(COLUMBUS, Ohio) — Ohio Attorney General Dave Yost is siding with Kroger in challenging the constitutionality of the Federal Trade Commission’s administrative proceedings for the Kroger-Albertsons merger.
In an amicus brief filed in the U.S. District Court for the Southern District of Ohio, Yost and 11 other state attorneys general support Kroger’s legal argument that a tribunal of administrative law judges at the FTC violates the Constitution’s separation of powers.
“The FTC’s judges are part of the executive branch, and that means they’re supposed to be subject to removal by the president,” Yost said. “Their multilayered protections from removal undermine the president’s authority and violate the constitution.”
Kroger sued the FTC in August over an in-house administrative complaint the FTC filed to block a merger between Kroger and Albertsons. In their brief, Yost and his counterparts support Kroger in arguing that the removal protections for the FTC’s administrative law judges overseeing the proceedings violate Article II of the U.S. Constitution.
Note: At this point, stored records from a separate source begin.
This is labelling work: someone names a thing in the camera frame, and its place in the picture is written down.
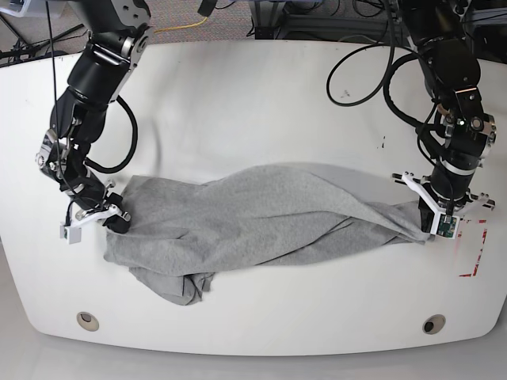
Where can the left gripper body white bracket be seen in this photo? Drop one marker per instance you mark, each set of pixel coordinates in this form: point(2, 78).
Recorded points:
point(462, 207)

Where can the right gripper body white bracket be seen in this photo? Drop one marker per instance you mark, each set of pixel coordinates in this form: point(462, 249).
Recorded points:
point(84, 190)

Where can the grey T-shirt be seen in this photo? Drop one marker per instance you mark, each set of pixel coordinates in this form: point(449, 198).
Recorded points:
point(183, 234)

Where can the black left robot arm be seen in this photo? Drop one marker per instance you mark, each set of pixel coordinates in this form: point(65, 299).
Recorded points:
point(458, 134)

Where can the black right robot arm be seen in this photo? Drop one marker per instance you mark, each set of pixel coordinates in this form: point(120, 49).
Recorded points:
point(119, 32)

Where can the red tape rectangle marking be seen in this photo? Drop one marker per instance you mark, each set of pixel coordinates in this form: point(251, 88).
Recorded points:
point(470, 243)

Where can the black tripod stand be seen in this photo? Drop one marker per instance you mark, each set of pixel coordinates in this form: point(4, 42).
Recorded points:
point(37, 36)

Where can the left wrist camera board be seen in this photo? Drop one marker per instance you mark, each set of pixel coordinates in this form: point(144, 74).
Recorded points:
point(447, 226)

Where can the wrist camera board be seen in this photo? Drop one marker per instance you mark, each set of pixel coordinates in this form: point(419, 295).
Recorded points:
point(71, 234)
point(447, 226)

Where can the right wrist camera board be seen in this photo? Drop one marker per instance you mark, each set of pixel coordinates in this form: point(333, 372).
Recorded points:
point(71, 234)

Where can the left table cable grommet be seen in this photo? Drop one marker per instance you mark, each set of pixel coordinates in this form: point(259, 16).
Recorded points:
point(87, 321)

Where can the table cable grommet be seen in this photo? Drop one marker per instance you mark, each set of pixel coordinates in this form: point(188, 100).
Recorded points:
point(434, 324)
point(87, 321)

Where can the right table cable grommet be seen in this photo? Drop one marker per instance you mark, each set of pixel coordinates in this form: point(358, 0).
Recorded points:
point(434, 324)

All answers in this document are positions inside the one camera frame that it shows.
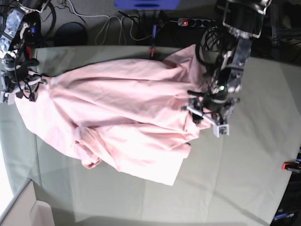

The Constitution generally gives the president unrestricted power to remove executive branch officers, the brief says. Although the FTC’s administrative law judges fall under the executive branch, they are shielded from presidential removal and “sit outside the three-branch structure like part of a ‘headless fourth branch of government,’” the filing says.
Yost contends that such an arrangement is unconstitutional, meaning the FTC’s in-house adjudication of its claim against Kroger subjects the company to an unconstitutional proceeding. Joining Yost in the amicus brief are the attorneys general of Alabama, Georgia, Iowa, Louisiana, Montana, Nebraska, Oklahoma, South Carolina, Tennessee, Texas and West Virginia.